PROBLEM REQUIREMENTS:
Every line in the data below that holds "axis" should be found and copied.
::: DATASET EXCERPT
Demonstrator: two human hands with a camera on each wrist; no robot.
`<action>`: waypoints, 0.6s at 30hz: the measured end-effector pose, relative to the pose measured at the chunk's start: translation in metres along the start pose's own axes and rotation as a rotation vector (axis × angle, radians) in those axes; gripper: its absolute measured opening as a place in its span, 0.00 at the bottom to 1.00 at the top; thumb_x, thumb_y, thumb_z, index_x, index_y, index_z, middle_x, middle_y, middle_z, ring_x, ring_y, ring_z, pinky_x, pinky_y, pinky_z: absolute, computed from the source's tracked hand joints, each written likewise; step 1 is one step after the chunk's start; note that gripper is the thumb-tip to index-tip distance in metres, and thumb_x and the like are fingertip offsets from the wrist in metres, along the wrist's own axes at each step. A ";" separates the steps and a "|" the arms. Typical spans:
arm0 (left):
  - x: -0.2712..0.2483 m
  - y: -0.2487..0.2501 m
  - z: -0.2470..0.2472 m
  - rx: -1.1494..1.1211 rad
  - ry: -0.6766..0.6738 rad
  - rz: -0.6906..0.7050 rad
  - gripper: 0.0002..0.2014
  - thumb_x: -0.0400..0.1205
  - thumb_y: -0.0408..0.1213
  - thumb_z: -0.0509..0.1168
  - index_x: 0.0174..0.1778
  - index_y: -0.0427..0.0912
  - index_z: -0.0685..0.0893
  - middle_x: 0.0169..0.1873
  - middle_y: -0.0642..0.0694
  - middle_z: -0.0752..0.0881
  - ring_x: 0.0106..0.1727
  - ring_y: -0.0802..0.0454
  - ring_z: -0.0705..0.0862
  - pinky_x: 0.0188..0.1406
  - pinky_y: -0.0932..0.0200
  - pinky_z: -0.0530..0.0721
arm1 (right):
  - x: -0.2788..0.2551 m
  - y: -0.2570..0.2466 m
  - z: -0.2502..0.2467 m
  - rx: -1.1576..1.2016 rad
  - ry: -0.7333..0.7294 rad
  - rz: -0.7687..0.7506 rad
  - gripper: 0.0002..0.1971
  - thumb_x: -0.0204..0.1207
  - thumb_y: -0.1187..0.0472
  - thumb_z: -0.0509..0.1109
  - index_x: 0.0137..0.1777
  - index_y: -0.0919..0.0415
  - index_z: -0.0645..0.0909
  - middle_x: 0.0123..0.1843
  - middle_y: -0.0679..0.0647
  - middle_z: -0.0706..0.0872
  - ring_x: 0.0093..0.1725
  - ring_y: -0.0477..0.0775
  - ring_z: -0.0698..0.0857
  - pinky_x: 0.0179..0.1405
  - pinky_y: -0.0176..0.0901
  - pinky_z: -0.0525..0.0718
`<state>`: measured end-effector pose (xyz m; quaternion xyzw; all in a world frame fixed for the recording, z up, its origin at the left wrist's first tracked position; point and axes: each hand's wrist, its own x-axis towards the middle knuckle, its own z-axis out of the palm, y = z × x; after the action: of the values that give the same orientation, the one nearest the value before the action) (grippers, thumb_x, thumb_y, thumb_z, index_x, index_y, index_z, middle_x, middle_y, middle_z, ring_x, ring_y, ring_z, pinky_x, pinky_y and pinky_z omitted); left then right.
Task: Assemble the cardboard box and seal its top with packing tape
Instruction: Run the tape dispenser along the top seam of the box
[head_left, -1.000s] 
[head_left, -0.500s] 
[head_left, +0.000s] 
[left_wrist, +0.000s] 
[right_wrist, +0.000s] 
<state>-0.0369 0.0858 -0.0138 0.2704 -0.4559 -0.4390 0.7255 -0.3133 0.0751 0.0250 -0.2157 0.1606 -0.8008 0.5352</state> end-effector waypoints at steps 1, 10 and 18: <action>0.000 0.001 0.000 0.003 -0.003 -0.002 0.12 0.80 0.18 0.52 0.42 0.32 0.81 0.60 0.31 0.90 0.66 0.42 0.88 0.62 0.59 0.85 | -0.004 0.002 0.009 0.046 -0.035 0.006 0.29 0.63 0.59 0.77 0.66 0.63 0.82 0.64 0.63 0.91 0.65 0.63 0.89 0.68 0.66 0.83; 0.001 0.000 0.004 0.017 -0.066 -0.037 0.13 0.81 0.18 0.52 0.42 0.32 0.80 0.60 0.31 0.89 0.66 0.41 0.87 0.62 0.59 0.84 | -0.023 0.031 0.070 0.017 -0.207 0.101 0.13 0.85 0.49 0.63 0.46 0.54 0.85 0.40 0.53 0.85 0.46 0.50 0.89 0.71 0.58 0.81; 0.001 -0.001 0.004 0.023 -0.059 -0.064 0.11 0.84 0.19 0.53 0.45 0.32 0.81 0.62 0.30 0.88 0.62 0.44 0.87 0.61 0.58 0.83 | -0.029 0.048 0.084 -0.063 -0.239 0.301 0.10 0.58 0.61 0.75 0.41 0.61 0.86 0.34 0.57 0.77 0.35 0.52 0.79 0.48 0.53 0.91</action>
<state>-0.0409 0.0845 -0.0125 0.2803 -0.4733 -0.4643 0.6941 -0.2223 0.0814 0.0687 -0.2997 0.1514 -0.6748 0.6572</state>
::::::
WORKED SOLUTION:
`<action>`: waypoints, 0.6s at 30hz: the measured end-effector pose, relative to the pose measured at the chunk's start: translation in metres along the start pose's own axes and rotation as a rotation vector (axis × angle, radians) in those axes; gripper: its absolute measured opening as a place in its span, 0.00 at the bottom to 1.00 at the top; thumb_x, thumb_y, thumb_z, index_x, index_y, index_z, middle_x, middle_y, middle_z, ring_x, ring_y, ring_z, pinky_x, pinky_y, pinky_z: absolute, computed from the source's tracked hand joints, each written likewise; step 1 is one step after the chunk's start; note that gripper is the thumb-tip to index-tip distance in metres, and thumb_x and the like are fingertip offsets from the wrist in metres, along the wrist's own axes at each step. A ";" separates the steps and a "|" the arms. Typical spans:
`<state>`: measured end-effector pose (xyz m; quaternion xyzw; all in a world frame fixed for the recording, z up, its origin at the left wrist's first tracked position; point and axes: each hand's wrist, its own x-axis towards the middle knuckle, its own z-axis out of the palm, y = z × x; after the action: of the values that give the same orientation, the one nearest the value before the action) (grippers, thumb_x, thumb_y, thumb_z, index_x, index_y, index_z, middle_x, middle_y, middle_z, ring_x, ring_y, ring_z, pinky_x, pinky_y and pinky_z omitted); left then right.

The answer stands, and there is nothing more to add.